The Cornuke Code of Conduct

  • I recognize the weakness of a “Premise + Proof” methodology.
  • I recognize the strength of a “Possibilities + Problems” methodology.
  • I recognize that the Bible is fully inspired (superintended by God) in its autographs (original writings), without error in all its details and in every subject to which it addresses itself.
  • I recognize that scholarship does not have the final say on the Bible; rather, the Bible has the final say on scholarship.
  • I recognize that because scholarship can “prove” anything, it ultimately can “prove” nothing beyond doubt.
  • I recognize that history by its very nature cannot be “proved”; it can only be argued on the weight of evidence and testimony.
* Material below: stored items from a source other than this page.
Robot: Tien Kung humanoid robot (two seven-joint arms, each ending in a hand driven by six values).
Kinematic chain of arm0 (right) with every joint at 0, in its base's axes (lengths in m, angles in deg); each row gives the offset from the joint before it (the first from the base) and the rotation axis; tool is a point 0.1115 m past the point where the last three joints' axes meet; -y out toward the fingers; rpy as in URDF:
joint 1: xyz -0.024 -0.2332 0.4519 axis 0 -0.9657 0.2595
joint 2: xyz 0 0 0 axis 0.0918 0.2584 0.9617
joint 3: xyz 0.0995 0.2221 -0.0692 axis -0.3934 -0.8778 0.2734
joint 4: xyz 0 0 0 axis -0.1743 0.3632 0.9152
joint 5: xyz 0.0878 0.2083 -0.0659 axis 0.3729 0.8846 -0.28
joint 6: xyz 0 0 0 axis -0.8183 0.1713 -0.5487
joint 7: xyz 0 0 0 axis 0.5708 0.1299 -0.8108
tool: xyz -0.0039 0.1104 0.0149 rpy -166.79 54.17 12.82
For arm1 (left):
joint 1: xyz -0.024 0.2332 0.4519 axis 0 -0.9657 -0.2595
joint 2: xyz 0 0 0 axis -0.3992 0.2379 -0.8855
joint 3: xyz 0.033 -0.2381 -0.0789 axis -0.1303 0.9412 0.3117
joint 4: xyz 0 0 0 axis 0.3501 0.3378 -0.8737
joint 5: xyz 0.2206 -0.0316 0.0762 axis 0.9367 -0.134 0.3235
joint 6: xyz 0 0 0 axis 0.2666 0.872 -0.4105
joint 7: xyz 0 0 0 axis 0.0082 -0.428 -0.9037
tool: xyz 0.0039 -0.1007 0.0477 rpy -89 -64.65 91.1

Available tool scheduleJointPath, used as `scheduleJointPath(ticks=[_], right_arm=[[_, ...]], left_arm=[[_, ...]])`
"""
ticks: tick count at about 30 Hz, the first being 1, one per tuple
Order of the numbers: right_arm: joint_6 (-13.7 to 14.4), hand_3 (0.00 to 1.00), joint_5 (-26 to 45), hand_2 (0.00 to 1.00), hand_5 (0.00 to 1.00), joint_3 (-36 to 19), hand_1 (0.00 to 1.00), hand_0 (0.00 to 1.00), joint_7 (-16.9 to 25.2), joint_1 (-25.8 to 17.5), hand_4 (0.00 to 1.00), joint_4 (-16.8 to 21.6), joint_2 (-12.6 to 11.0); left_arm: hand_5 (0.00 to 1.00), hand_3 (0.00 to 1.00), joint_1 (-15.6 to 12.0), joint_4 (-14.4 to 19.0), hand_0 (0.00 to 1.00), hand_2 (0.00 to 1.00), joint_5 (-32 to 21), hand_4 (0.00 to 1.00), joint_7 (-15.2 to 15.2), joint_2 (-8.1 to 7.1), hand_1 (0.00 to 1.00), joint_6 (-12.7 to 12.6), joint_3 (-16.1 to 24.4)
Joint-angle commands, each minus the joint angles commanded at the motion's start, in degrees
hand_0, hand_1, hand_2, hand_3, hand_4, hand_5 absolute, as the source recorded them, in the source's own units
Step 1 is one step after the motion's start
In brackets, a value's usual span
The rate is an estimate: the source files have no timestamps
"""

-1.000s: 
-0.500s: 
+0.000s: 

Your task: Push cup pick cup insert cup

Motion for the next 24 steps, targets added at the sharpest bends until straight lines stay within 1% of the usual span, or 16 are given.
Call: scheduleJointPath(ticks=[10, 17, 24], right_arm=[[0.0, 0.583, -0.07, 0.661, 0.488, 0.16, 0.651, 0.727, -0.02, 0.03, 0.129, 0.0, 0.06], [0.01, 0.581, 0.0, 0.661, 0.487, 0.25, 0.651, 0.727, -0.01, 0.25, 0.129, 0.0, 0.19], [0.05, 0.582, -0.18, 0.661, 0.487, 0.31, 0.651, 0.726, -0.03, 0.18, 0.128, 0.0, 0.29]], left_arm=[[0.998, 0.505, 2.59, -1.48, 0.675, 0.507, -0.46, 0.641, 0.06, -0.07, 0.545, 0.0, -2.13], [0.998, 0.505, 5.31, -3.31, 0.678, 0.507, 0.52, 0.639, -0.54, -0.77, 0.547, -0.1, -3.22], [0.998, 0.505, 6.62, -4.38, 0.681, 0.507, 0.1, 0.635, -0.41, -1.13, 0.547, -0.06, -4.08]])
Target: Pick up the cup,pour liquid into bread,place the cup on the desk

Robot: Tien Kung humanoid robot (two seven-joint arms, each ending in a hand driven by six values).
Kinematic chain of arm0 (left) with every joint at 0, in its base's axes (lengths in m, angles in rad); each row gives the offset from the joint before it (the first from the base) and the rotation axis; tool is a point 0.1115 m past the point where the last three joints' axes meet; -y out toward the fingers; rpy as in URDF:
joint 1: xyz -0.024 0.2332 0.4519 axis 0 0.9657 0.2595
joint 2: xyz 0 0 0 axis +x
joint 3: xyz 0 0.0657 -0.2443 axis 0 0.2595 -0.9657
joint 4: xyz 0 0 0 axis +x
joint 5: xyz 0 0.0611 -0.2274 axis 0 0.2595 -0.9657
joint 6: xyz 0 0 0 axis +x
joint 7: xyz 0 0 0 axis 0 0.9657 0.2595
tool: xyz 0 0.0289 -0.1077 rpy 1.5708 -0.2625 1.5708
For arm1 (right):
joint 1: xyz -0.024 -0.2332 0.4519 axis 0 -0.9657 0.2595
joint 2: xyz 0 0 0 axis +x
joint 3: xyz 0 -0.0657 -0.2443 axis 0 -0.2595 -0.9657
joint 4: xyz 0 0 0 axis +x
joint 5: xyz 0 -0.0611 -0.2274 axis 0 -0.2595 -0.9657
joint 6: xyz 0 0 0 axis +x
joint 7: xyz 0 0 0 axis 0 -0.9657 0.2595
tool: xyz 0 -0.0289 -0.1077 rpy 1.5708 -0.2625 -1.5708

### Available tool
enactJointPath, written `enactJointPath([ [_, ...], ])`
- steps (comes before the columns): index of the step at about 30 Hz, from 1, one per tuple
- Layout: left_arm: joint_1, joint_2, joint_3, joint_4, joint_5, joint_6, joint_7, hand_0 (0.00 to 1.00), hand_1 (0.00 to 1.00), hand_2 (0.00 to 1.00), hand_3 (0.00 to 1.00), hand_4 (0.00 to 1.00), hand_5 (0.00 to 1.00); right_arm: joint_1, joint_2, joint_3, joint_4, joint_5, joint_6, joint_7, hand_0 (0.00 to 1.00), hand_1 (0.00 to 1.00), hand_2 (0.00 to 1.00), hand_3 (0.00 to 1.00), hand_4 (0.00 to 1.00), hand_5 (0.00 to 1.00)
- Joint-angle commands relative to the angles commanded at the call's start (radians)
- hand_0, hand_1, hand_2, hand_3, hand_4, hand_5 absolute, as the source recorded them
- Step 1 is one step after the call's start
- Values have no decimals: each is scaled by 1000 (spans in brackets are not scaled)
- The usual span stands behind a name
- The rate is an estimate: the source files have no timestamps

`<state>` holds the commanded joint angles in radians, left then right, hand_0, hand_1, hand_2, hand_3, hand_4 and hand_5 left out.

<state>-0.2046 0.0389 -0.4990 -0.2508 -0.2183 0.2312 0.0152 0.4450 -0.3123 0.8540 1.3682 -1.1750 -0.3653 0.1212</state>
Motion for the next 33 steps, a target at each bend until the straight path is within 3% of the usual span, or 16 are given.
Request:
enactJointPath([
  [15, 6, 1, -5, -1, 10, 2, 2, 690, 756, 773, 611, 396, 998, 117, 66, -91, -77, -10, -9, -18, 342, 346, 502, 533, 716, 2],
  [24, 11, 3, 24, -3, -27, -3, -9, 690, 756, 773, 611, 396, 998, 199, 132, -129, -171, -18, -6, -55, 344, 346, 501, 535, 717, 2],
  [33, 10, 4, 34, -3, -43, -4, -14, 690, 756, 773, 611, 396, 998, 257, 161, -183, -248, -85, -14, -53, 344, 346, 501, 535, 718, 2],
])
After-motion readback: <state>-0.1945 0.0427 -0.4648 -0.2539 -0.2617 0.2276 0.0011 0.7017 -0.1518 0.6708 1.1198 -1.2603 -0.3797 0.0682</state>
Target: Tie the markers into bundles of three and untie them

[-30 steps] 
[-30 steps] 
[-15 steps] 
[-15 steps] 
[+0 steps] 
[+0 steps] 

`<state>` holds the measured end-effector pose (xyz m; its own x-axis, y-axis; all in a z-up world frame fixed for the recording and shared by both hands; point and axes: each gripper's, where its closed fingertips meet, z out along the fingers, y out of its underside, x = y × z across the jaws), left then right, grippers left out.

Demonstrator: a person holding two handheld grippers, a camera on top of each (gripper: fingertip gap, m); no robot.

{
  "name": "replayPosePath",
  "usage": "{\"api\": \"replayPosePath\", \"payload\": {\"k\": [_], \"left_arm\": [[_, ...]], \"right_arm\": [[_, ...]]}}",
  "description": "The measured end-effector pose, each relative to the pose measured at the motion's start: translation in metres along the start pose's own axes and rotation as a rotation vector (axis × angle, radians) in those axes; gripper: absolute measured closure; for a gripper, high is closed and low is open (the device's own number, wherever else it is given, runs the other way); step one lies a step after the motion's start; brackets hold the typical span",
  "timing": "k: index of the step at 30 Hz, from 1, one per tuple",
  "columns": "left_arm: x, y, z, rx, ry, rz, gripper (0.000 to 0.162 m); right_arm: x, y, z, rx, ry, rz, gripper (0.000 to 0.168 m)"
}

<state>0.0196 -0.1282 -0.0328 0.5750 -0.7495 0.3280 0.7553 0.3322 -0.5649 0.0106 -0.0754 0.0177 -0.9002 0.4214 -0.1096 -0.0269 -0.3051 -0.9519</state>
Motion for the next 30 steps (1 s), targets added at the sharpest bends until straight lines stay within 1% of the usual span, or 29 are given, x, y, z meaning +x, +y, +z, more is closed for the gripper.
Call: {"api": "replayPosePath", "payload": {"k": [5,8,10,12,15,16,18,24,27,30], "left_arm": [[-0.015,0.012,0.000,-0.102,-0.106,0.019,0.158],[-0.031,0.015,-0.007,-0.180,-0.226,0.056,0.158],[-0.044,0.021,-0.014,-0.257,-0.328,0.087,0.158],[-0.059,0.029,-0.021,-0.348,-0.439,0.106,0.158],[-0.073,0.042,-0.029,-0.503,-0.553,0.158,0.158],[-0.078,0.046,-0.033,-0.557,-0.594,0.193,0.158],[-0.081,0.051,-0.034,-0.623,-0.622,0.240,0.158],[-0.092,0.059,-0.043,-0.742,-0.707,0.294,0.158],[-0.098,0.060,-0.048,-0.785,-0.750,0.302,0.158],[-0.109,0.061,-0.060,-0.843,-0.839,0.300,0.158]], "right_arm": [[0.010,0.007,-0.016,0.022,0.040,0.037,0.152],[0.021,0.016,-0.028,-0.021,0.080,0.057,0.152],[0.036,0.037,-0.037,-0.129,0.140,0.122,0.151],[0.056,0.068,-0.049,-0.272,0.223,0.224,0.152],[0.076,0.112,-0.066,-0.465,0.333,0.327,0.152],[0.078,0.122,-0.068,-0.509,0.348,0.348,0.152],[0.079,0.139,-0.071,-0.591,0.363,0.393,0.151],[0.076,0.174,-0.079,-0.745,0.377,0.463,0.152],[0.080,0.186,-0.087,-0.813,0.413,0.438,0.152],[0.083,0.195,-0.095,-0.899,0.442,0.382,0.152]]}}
  • I recognize that older sources are superior to newer sources, that ancient testimony is superior to modern testimony, and that original evidence is superior to later opinions about that evidence.
  • I recognize that all possible historical scenarios are just that — possible scenarios — and cannot be dogmatically and irrefutably argued.
  • I recognize that the biblical model of human potential, intellect, civilization, and culture presents humanity on its way down (as a consequence of sin), not on its way up (as an outcome of evolution).
  • I recognize that history cannot be re-created; and that the more remarkable the event, the less possible it is that it can be re-created.
  • I recognize that religious, secular, and scholarly traditions are very strong, and thus elicit very strong reactions when they are challenged. We take these reactions to heart, but by policy do not engage in public arguing or quarreling.


  • I believe that the Bible provides many clues to its own geography that have yet to be carefully analyzed and reconciled to all other clues and geographic references in the Bible.
  • I believe there must be one — and may be only one — way in which all the geographic clues, place names, and episodes of biblical history fit together without conflict or contradiction.
  • I believe that some landmarks and archaeological sites to which biblical names have been assigned actually contradict biblical references to these and to related locations. In such instances, the Bible must take absolute priority over tradition and scholarship.
  • I believe the Bible’s testimony to itself is the final judge of archaeology and archaeological conclusions — not vice-versa.
  • I believe that all sincere Christians who are willing to diligently pursue the Word of God possess the potential for discovering its reliable, accurate, and inerrant truth for themselves.
  • I believe that every believer can acquire certain skills in Bible study that will allow them to seek and judge for themselves the validity of geographical and historical issues in the Bible.